#RomaFF11: Denial, Rachel Weisz a difesa della verità
All’11^ Festa del Cinema di Roma ecco Denial, dramma biografico britannico, basato sulla storia vera dell’accademica americana Deborah Lipstadt e sul suo libro “Denial: Holocaust History on Trial” (2003). Il film è in concorso nella Selezione Ufficiale. Alla regia troviamo Mick Jackson (“Guardia del Corpo“, “Vulcano – Los Angeles 1997“), mentre Rachel Weisz (“Il Nemico alle Porte“, “Youth“) veste i panni della protagonista. Tra gli altri interpreti troviamo anche Tom Wilkinson e Timothy Spall.
Sinossi.
Dopo la pubblicazione in Inghilterra del suo “Denying the Holocaust: The Growing Assault on Truth and Memory“, la scrittrice e professoressa americana Deborah Lipstadt (Rachel Weisz) viene citata in giudizio per diffamazione dallo storico britannico David Irving (Timothy Spall), conosciuto per essere razzista, estremista e antisemita. Lo studioso, grande esperto di Seconda Guerra Mondiale, contesta l’appellativo che la stessa Lipstadt gli aveva affibbiato: “negazionista e falsificatore“.
La scrittrice si troverà così a difendere la propria innocenza davanti alla corte. Nel Regno Unito, infatti, chi è accusato di diffamazione deve dimostrare la propria innocenza, partendo da una presunta colpevolezza. Ma la difesa della Lipstadt non è solo la sua: è quella della storia, del passato, della verità. Difendere se stessa e allo stesso tempo stabilire in maniera innegabile che l’Olocausto non è un’invenzione.

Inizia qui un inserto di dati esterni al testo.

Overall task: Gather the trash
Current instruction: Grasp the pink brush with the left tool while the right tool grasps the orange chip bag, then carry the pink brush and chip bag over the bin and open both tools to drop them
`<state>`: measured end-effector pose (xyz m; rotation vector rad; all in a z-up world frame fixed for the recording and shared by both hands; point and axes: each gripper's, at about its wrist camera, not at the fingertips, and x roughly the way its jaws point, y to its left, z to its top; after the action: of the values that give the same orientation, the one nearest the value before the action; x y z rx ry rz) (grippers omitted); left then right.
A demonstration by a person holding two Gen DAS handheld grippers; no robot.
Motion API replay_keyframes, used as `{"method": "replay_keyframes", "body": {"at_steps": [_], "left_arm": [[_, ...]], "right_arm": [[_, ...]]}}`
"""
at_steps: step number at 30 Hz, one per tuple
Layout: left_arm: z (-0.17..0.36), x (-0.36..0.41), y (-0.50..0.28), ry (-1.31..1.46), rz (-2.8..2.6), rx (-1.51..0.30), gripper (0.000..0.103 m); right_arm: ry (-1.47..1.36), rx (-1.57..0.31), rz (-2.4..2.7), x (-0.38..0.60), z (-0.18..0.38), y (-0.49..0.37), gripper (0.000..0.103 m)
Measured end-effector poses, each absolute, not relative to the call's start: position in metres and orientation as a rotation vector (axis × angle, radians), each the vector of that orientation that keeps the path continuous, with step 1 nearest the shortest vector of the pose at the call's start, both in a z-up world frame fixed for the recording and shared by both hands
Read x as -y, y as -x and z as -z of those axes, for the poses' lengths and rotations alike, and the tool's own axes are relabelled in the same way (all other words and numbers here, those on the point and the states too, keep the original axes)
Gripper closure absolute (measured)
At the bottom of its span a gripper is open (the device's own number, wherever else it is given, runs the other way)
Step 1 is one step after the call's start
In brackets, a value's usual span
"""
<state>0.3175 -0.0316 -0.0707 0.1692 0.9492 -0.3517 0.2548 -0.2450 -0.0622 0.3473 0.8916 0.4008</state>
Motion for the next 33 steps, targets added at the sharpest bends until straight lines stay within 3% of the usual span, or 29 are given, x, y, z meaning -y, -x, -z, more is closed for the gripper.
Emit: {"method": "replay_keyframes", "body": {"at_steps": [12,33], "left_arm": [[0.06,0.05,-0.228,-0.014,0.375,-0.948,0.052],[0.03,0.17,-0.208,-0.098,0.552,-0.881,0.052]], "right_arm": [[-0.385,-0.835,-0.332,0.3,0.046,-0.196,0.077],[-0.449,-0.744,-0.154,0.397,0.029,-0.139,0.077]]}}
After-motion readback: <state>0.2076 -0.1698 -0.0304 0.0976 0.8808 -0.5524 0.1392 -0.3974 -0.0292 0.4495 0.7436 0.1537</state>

Una storia tanto vera quanto assurda.
Il film è basato sul libro sopracitato di Deborah Lipstadt, che uscirà per la prima volta in Italia il prossimo 15 novembre, edito da Mondadori. La pellicola, invece, sarà nelle sale due giorni dopo, il 17 novembre. Per entrambi il nome “italiano” sarà La Verità Negata.

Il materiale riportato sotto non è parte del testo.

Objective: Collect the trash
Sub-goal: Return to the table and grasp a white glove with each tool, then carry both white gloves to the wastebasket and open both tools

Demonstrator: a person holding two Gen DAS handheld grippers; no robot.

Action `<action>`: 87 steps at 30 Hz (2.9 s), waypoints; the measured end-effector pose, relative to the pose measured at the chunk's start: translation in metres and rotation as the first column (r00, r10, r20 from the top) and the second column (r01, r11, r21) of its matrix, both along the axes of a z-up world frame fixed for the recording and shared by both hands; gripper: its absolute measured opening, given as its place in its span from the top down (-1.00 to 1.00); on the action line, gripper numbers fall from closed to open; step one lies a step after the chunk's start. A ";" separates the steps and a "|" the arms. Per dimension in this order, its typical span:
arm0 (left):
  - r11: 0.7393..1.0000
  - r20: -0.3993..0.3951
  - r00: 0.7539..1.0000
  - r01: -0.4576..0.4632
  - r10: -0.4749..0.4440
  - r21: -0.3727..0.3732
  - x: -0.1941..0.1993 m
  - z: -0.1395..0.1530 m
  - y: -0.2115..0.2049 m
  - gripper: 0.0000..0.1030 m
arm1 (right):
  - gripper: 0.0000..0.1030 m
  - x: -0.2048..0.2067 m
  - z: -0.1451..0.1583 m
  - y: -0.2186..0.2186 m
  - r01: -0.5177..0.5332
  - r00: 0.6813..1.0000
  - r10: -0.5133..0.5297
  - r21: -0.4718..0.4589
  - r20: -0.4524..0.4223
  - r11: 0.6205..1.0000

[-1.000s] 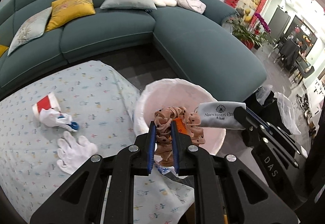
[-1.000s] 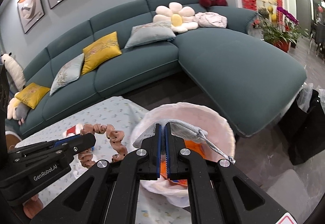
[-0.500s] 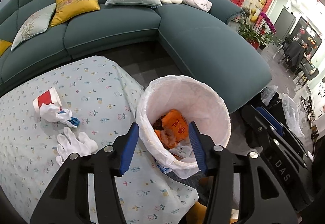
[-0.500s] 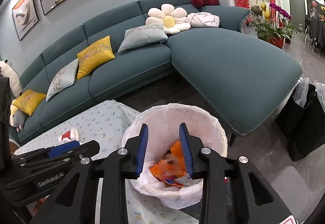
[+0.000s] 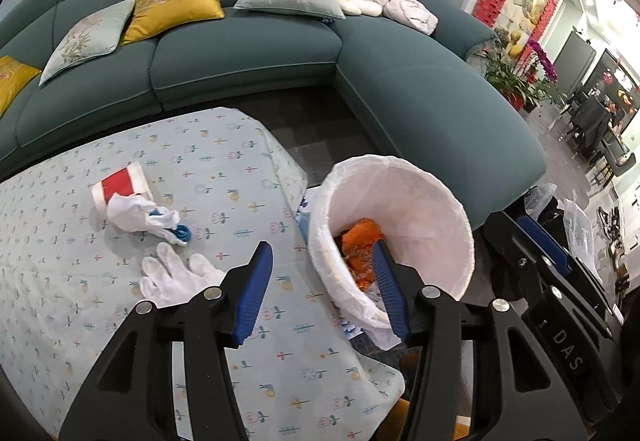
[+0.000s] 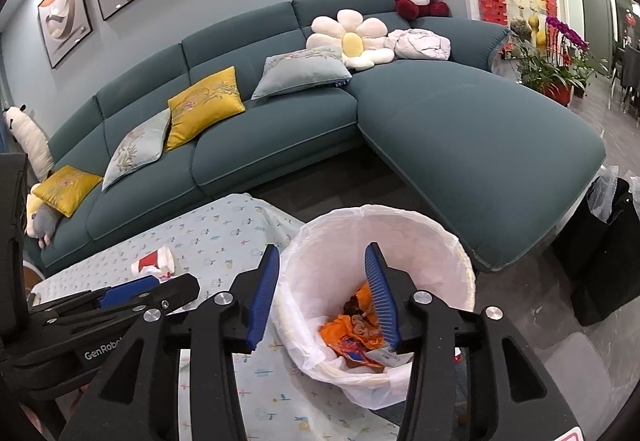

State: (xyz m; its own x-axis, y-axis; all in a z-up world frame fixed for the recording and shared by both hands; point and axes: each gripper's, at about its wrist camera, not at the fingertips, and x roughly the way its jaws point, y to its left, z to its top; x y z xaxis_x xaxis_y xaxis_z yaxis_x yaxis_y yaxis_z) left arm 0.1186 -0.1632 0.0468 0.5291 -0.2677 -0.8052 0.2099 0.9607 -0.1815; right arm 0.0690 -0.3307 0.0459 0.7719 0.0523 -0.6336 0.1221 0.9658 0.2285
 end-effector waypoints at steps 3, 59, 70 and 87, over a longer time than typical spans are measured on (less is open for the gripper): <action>1.000 -0.003 1.000 -0.021 0.021 -0.001 -0.001 -0.002 0.012 -0.01 | 0.14 0.002 0.000 0.010 -0.016 1.000 0.016 0.002 -0.007 1.000; 0.936 -0.160 0.925 -0.351 0.345 -0.013 0.109 -0.109 0.189 -0.52 | 0.02 0.078 -0.168 0.207 -0.293 0.895 0.305 0.087 -0.325 0.952; 0.949 -0.212 0.928 -0.315 0.307 -0.003 0.084 -0.138 0.193 0.67 | 0.83 0.069 -0.165 0.198 -0.292 0.900 0.317 0.125 -0.301 0.948; 0.961 -0.058 0.961 -0.273 0.271 -0.032 0.054 -0.040 0.161 0.72 | 0.86 0.050 -0.060 0.139 -0.233 0.964 0.239 0.059 -0.118 0.971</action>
State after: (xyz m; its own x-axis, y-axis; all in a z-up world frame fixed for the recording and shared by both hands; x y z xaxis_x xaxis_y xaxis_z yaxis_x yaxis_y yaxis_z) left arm 0.1731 -0.0019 0.0071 0.5436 -0.1513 -0.8256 -0.0696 0.9721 -0.2239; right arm 0.1194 -0.1916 -0.0144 0.6501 0.2535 -0.7164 -0.0781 0.9600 0.2688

Denial è senz’altro un film avvincente. L’intera trama ricalca il processo reale, uno dei più – se non il più – importanti e recenti casi legali sull’Olocausto. Nel film la causa è riportata nella sua interezza, tappa per tappa, dalla citazione in giudizio al verdetto. Qui non si discutono solo l’accusata e l’accusatore, ma anche una delle pagine più brutte e dolorose della storia umana. Una pagina che ha già la sua verità (quella che tutti noi conosciamo), e che nel processo viene assurdamente e grottescamente messa in discussione.
Un realtà che non si romanza.
In Denial ci troviamo di fronte, quindi, a un processo incredibile, tanto ovvio quanto difficile nella realizzazione. Il “gioco” è tutto tra Lipstadt e Irving. In poche parole, da una parte abbiamo le verità incontrovertibili, la storia umana e l’etica, dall’altra invece le menzogne, l’antisemitismo e il neonazismo. Si discute la natura negazionista e razzista di Irving ma, allo stesso tempo, anche l’innegabilità dell’Olocausto. Se Irving vincesse la causa, verrebbe rimessa in discussione ogni verità del nostro passato recente.
La realtà, però, è chiara a tutti, e anche nel film il verdetto – della causa naturalmente, non della storia umana – non è mai realmente in discussione. Non c’è suspense, non sono presenti storie diverse alla questione legale. Ciò è dovuto a una mancanza di “romanzo”; la storia del processo si spiega da sé, senza orpelli di sceneggiatura o inserimenti di contesti decentrati. La lente d’ingrandimento è puntata solo ed esclusivamente su Deborah Lipstadt.
Denial si può definire, quindi, un biopic. Emoziona per l’importanza del verdetto e per ciò che quel verdetto ha rappresentato nell’opinione pubblica. Di sicuro è un film da vedere, anche solo per conoscere la storia documentata del processo. La questione centrale di tutta la trama è proprio questa: “Irving ha torto, ma come si può dimostrare ciò?”